▸ **Exercise aim**
Which lines mention "segment"? Show each one from the listing.
▶
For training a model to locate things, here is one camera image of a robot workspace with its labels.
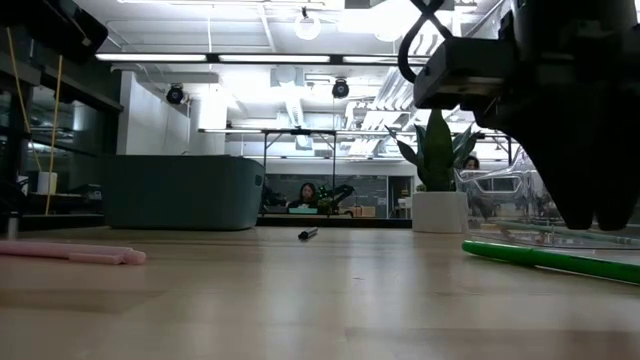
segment white planter
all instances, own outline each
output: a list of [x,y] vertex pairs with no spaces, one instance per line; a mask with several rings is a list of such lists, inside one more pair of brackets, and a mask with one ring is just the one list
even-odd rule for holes
[[412,196],[413,231],[464,234],[469,231],[467,194],[416,192]]

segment cable
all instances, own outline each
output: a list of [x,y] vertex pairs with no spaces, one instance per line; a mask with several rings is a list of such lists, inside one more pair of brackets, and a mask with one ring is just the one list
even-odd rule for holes
[[44,215],[49,215],[51,205],[51,174],[53,173],[53,154],[55,153],[56,131],[58,131],[58,110],[60,108],[60,84],[62,84],[62,55],[58,59],[58,83],[56,85],[56,103],[53,110],[53,133],[51,134],[51,153],[49,155],[49,183],[47,186],[47,205],[44,208]]
[[402,43],[400,43],[400,49],[398,50],[398,69],[402,77],[412,84],[416,81],[416,74],[409,66],[409,49],[411,48],[413,39],[418,35],[424,23],[430,20],[445,40],[453,37],[451,31],[442,25],[436,17],[436,11],[442,6],[443,2],[444,0],[432,0],[429,5],[425,5],[421,0],[411,0],[411,3],[422,12],[422,15],[420,15],[415,24],[409,29],[402,39]]
[[[7,36],[9,37],[9,54],[11,55],[11,66],[13,66],[13,75],[16,79],[16,88],[18,91],[18,99],[20,100],[20,107],[22,108],[22,118],[24,119],[24,126],[27,129],[27,134],[31,135],[31,125],[29,125],[29,118],[27,117],[27,108],[24,105],[24,97],[22,96],[22,87],[20,86],[20,77],[18,76],[18,65],[16,64],[16,55],[13,50],[13,37],[11,36],[11,29],[7,28]],[[33,139],[29,137],[29,144],[33,151],[33,156],[36,159],[36,165],[38,165],[38,172],[42,172],[42,166],[40,166],[40,159],[38,159],[38,152],[35,145],[33,145]]]

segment desk
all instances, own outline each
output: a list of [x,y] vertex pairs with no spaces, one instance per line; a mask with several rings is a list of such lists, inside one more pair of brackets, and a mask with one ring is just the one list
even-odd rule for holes
[[640,358],[639,286],[481,259],[457,236],[300,231],[23,234],[149,260],[0,258],[0,359]]
[[[296,218],[296,219],[326,219],[327,215],[319,215],[319,214],[264,214],[260,215],[265,218],[271,219],[287,219],[287,218]],[[351,215],[331,215],[332,219],[353,219]]]

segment white wall
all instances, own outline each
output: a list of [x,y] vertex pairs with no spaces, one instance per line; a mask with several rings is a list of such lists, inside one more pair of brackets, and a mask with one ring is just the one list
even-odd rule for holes
[[180,155],[189,151],[190,119],[161,96],[140,85],[134,73],[122,73],[120,103],[125,110],[118,124],[118,154]]

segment potted plant
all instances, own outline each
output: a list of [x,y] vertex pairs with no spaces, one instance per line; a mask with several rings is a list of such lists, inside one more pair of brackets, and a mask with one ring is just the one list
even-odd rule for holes
[[425,191],[412,196],[413,231],[431,233],[465,233],[468,230],[467,195],[456,191],[456,170],[476,145],[479,132],[472,126],[451,139],[451,131],[442,111],[433,109],[426,128],[416,126],[418,152],[399,141],[396,133],[387,128],[398,144],[400,153],[416,166]]
◀
▸ **Task response**
segment white planter
segment cable
segment desk
segment white wall
segment potted plant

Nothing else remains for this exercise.